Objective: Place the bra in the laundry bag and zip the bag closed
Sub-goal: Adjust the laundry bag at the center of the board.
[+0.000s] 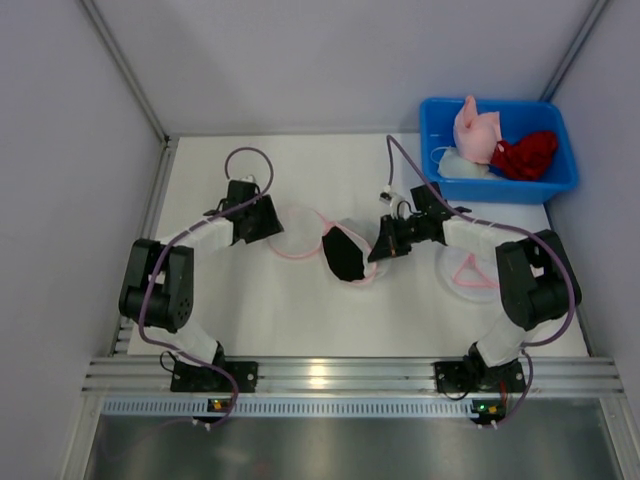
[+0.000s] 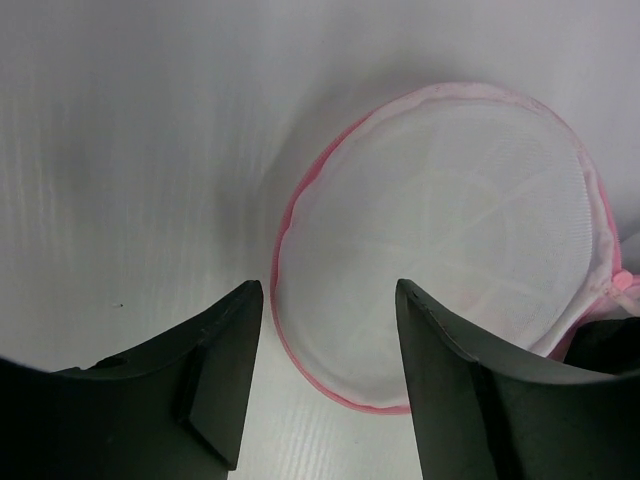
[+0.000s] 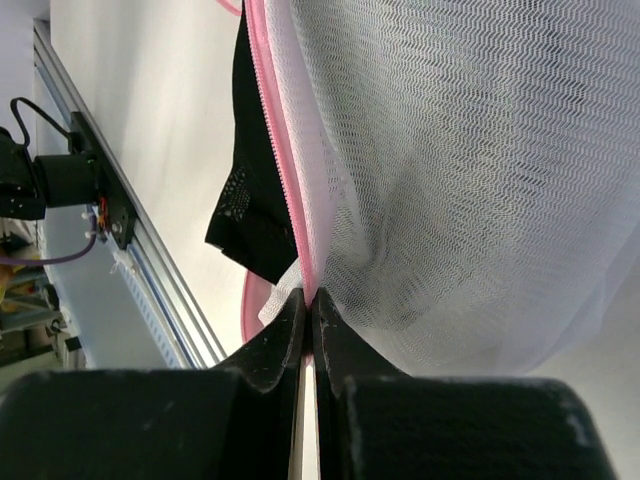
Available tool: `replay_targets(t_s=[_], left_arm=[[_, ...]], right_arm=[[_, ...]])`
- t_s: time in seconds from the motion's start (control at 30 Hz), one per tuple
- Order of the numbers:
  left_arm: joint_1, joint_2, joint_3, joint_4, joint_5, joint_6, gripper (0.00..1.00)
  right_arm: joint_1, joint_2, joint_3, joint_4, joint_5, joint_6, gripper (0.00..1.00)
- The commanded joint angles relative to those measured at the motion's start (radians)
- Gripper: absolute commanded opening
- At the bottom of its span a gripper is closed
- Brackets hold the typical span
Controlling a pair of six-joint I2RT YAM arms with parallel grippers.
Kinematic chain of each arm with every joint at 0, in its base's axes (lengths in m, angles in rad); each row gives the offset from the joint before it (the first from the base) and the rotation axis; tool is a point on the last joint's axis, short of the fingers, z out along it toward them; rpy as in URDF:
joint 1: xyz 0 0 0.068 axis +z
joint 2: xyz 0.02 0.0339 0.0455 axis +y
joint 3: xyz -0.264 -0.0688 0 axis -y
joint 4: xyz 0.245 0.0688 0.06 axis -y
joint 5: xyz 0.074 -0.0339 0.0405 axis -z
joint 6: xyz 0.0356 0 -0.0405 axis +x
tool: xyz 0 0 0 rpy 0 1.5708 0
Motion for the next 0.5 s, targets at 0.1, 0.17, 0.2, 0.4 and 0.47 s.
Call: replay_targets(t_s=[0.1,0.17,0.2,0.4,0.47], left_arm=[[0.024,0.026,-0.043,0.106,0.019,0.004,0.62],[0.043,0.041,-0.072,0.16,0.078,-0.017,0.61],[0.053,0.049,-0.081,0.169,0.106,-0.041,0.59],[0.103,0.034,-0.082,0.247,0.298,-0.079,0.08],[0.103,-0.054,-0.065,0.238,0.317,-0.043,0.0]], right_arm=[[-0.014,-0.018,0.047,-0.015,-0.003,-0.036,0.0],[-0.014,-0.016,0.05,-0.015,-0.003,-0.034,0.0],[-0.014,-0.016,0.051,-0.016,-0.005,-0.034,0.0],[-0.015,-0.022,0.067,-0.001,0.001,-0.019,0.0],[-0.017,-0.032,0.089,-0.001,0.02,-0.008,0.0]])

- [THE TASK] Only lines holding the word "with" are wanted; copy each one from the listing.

- [RESULT OF THIS TASK]
Controlling a pair of six-joint I2RT YAM arms with parallel grippers.
Kinematic chain of each arm with every joint at 0, in its base's axes (lengths in m, angles in rad); each row gives the offset from the joint before it (the first from the base) and the rotation axis; tool is a point on the last joint's axis, short of the fingers, z out along it toward them; rpy as in URDF:

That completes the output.